Volume 2 Issue 5
"Curious Pasts"
 December 2000

 
Musician Turned Coach

Mary Wright photoMy path to the coaching profession led through the world of music. I taught piano for over twelve years, beginning at age sixteen, then studied with a concert pianist for seven years as an adult. I performed in a variety of venues, including classical, sacred, and pop. At a turning point in my personal life, I awoke to the fact that while I loved music, teaching people to play the piano was not particularly satisfying to me.

I began a quest for a better career fit. I took every assessment I could get my hands on and began to piece together the elements of what I thought would make an ideal career for me. As the pieces fell into place I created a vision of a company in which I did speaking, writing, and something I called "personal development consulting." As I shared this vision with others, people were not particularly encouraging, particularly about the "personal development consulting" piece. "Who would pay for that?" many asked. "Are you sure there is a market for something like that? I've never heard of anything like it."

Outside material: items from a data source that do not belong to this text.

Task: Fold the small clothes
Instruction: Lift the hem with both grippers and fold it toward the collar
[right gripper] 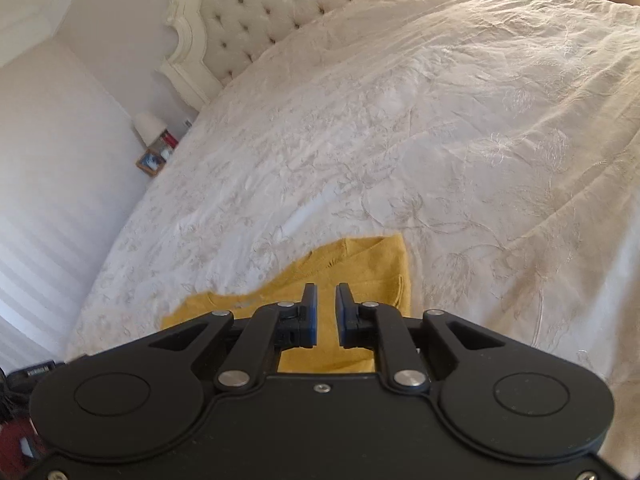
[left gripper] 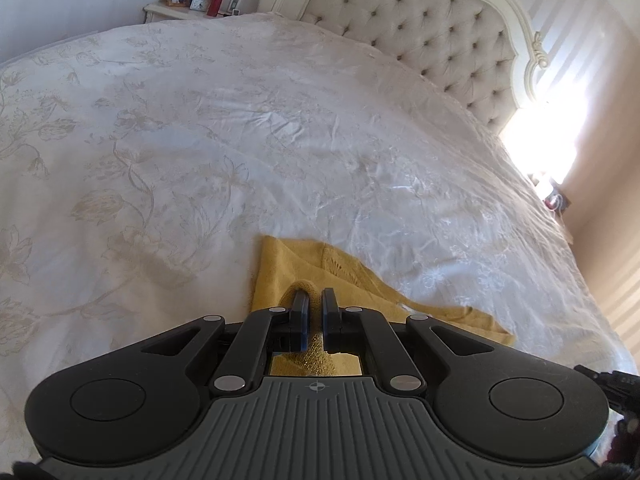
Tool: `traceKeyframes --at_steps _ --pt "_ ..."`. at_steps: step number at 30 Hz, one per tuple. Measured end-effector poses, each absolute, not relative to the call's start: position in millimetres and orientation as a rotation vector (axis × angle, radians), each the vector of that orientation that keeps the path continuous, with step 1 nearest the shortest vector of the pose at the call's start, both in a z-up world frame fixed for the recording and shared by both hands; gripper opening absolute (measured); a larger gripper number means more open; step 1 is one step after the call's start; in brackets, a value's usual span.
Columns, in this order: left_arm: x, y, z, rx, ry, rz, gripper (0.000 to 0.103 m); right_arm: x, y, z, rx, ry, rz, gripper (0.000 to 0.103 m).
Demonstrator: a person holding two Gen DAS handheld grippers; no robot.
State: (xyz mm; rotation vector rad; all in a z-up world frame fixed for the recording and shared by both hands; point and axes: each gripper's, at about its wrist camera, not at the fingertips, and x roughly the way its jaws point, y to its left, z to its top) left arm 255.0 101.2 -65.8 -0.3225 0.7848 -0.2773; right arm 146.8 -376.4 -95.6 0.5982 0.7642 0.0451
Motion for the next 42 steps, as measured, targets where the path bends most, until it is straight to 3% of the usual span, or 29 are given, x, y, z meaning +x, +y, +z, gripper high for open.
traceKeyframes --at_steps 2,5,13,14,15,16,26,33,39,40,41,42 --pt "256.7 101.2 -69.2 -0.318 0.800 -0.276 0.006 144.9 -369.5 -106.0 0.596 0.813 0.054 0.041" --pt "256.5 103.6 -72.6 -0.318 0.819 -0.290 0.006 136.4 -356.3 -120.8 0.581 0.858 0.047 0.052" --pt "262.1 113.3 -75.9 -0.329 0.847 -0.315 0.006 141.7 -336.2 -150.0 0.539 0.924 -0.017 0.055" --pt "262.8 113.3 -76.4 -0.328 0.848 -0.316 0.006 142.4 -337.2 -152.1 0.555 0.925 -0.017 0.049" --pt "263.6 113.1 -77.2 -0.328 0.849 -0.316 0.006 142.3 -338.1 -152.7 0.572 0.920 -0.004 0.037" --pt "263.8 112.8 -77.5 -0.331 0.849 -0.314 0.006 140.6 -337.6 -150.1 0.571 0.910 0.004 0.014" --pt "279.7 117.6 -62.3 -0.413 0.812 -0.277 0.006 147.3 -370.9 -91.9 0.812 0.658 -0.014 0.012" --pt "348.0 95.8 -103.9 -0.362 0.866 -0.211 0.006 235.4 -386.3 -149.1 0.763 0.825 -0.116 0.013" --pt "374.8 82.8 -124.2 -0.263 0.885 -0.176 0.008 254.3 -377.7 -166.0 0.670 0.879 -0.153 0.021" --pt "376.8 84.4 -124.2 -0.262 0.872 -0.182 0.010 253.1 -377.8 -165.5 0.659 0.876 -0.165 0.030" --pt "378.4 86.8 -124.1 -0.267 0.862 -0.197 0.026 251.4 -378.2 -164.6 0.644 0.869 -0.179 0.051" --pt "380.3 89.3 -123.7 -0.276 0.861 -0.214 0.039 248.7 -378.5 -162.6 0.624 0.855 -0.194 0.061"
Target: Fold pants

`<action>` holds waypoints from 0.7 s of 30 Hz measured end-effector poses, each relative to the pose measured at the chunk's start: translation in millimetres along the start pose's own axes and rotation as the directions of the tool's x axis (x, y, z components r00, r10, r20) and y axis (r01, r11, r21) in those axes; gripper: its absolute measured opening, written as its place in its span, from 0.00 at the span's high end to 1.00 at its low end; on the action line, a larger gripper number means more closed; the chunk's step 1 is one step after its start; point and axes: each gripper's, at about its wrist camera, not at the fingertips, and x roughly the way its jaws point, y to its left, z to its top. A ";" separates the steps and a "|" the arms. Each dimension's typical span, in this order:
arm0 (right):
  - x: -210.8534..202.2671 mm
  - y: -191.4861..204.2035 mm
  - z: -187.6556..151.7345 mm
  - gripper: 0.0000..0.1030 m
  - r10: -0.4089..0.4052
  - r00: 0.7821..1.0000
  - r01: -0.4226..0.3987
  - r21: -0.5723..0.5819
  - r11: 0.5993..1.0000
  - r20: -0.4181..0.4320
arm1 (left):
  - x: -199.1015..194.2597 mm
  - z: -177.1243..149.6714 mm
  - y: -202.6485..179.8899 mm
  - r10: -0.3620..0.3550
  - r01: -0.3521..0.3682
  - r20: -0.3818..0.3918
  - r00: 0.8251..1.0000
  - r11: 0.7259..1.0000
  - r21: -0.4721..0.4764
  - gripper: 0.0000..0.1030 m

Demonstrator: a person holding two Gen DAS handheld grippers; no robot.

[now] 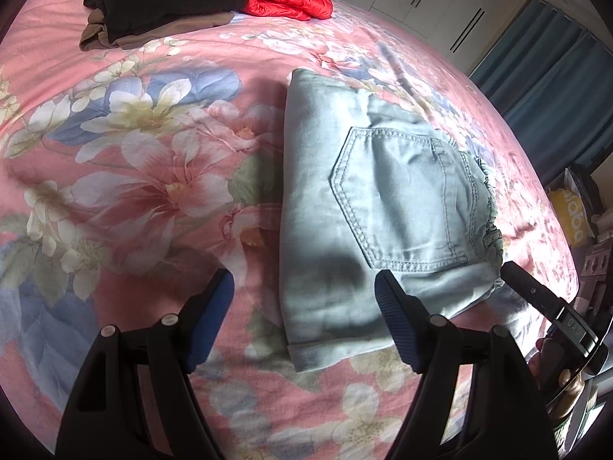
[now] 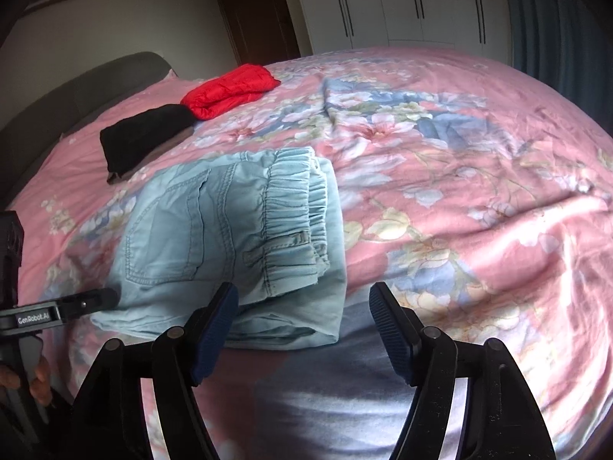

I decided to set an appointment with a career counselor who was current with trends in the world of work. She took one look at my vision proposal and informed me that the job I thought I had invented was known as coaching, a rapidly growing profession.

She pointed me to the CoachU web site and within a month, I was enrolled as a student and on a fast track toward building a coaching practice. Over the next couple of years, as my coaching practice grew, I often experienced sadness over the investment of twelve years of my life and many thousands of dollars in an entirely different career. If only I had known about coaching earlier, I thought, and invested in that instead.

Yet surprisingly, I've discovered a large number of parallels in the two professions. Teaching piano taught me so much about mastering a skill, about making progress, about reaching goals and dreams, about discipline and determination and so many other topics that come to the forefront for me now as a coach. Not a single year of that experience was wasted. All of it contributed to my rapid success as a coach and my skills as a business owner.